RAW DATA>
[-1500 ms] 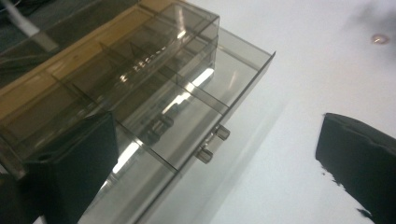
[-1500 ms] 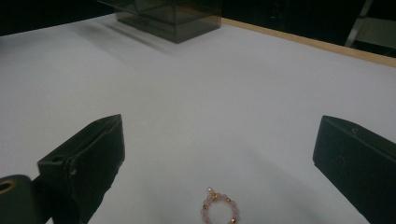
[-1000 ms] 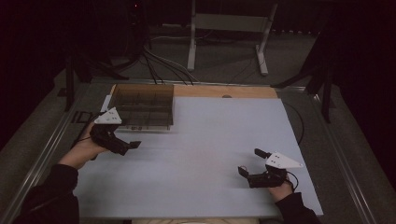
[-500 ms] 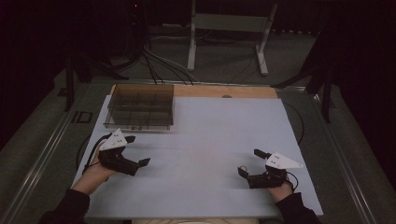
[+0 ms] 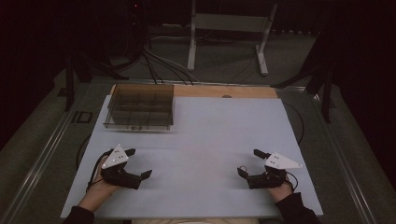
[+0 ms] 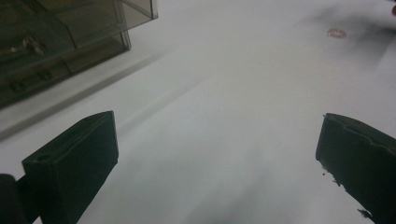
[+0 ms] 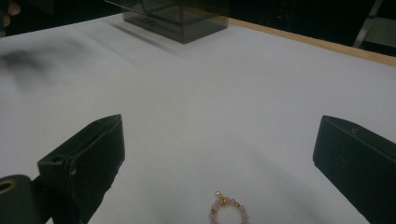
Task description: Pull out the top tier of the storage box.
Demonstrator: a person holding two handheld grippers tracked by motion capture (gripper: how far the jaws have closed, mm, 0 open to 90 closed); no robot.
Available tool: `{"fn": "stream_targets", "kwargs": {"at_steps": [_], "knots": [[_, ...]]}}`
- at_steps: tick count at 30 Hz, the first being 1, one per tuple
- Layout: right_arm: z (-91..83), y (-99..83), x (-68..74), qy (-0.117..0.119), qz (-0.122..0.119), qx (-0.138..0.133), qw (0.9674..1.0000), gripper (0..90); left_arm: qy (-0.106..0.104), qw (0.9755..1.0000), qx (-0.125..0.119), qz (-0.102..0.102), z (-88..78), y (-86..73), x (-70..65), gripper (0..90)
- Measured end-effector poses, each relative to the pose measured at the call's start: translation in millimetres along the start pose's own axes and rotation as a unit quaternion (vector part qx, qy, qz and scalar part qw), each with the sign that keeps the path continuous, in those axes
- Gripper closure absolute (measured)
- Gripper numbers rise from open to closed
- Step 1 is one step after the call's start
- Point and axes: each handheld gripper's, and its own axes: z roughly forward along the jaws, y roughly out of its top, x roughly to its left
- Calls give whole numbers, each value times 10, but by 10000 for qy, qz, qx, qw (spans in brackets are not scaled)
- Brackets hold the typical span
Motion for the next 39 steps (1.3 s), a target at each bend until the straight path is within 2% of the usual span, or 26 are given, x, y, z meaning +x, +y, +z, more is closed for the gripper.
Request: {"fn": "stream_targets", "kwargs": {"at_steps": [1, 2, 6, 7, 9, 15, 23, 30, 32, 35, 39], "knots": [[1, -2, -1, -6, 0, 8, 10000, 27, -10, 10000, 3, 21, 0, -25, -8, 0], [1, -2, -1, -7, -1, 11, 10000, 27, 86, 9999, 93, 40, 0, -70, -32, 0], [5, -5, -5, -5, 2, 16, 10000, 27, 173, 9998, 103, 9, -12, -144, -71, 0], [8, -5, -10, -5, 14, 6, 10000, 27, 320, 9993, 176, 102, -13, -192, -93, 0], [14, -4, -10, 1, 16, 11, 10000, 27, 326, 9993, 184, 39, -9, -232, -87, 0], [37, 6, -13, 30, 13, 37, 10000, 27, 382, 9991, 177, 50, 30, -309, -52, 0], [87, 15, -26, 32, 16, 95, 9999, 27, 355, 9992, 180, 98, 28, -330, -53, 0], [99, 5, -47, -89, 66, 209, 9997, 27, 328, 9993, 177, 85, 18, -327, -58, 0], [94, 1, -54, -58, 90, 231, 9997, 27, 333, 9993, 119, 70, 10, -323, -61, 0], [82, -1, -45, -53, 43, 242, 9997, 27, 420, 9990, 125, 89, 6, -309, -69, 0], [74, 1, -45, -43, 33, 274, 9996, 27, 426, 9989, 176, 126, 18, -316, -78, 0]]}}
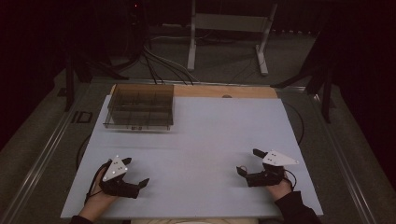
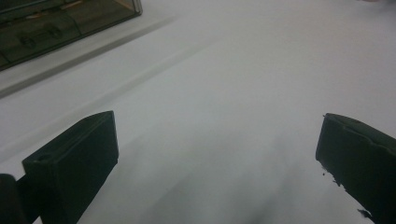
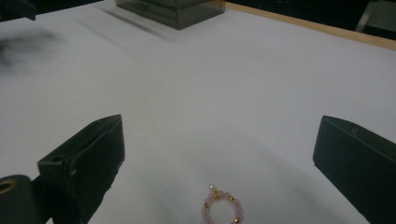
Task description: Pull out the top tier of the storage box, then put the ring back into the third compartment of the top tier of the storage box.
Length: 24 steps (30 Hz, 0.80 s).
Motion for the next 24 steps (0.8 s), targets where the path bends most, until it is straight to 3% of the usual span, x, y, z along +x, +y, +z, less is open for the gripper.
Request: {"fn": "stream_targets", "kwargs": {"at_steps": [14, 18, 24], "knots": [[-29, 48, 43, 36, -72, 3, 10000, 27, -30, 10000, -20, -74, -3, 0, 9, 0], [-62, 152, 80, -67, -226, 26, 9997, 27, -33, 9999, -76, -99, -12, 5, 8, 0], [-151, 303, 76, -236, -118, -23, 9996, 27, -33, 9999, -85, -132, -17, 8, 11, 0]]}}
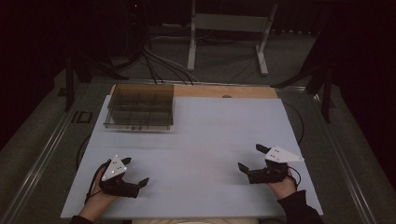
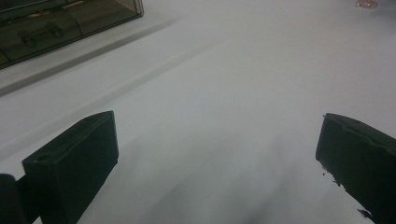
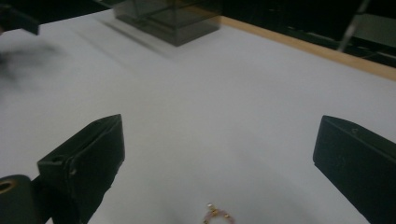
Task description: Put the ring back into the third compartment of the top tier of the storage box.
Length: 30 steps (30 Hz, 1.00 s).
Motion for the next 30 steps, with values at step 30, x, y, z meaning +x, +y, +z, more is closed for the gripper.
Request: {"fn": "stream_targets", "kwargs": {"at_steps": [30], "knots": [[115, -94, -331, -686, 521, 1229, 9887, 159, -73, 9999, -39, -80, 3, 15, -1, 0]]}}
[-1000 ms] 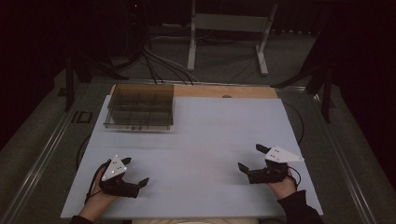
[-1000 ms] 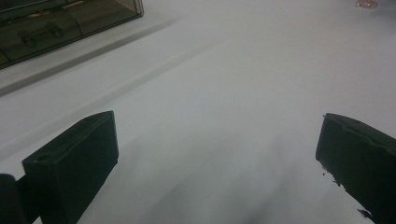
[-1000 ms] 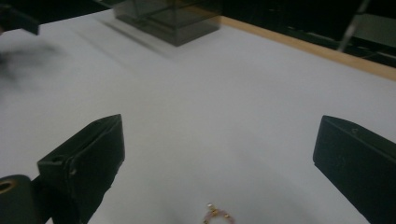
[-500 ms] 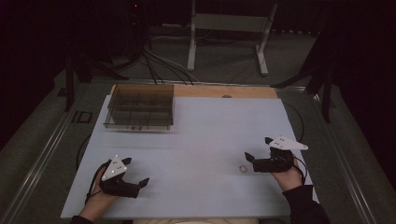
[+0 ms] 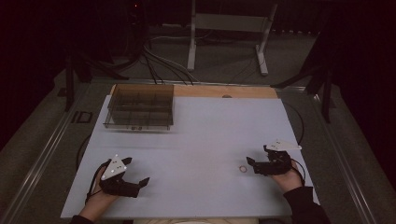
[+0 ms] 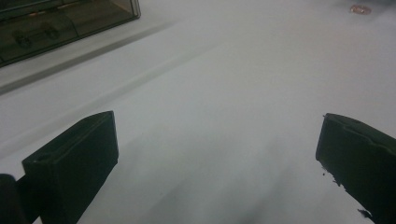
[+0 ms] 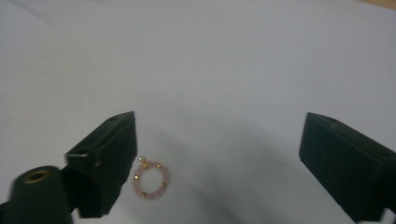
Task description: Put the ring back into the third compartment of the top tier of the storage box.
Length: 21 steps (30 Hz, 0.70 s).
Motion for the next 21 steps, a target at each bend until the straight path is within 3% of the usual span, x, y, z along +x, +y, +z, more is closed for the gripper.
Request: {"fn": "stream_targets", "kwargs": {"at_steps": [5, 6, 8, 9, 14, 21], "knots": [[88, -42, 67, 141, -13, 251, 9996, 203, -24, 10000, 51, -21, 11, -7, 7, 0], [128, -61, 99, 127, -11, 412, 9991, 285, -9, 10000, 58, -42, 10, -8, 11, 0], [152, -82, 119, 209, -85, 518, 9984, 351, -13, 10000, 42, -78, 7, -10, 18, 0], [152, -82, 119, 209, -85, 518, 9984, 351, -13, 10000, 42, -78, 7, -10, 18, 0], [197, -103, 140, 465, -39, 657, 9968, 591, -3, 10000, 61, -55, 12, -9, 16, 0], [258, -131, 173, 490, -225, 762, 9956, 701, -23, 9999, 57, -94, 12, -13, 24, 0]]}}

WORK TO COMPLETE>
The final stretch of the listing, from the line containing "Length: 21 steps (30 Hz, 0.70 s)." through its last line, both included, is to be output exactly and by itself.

THE ANSWER>
Length: 21 steps (30 Hz, 0.70 s).
Motion for the next 21 steps, a target at each bend until the straight path is within 3% of the usual span, x, y, z along +x, +y, +z, more is closed for the gripper.
Request: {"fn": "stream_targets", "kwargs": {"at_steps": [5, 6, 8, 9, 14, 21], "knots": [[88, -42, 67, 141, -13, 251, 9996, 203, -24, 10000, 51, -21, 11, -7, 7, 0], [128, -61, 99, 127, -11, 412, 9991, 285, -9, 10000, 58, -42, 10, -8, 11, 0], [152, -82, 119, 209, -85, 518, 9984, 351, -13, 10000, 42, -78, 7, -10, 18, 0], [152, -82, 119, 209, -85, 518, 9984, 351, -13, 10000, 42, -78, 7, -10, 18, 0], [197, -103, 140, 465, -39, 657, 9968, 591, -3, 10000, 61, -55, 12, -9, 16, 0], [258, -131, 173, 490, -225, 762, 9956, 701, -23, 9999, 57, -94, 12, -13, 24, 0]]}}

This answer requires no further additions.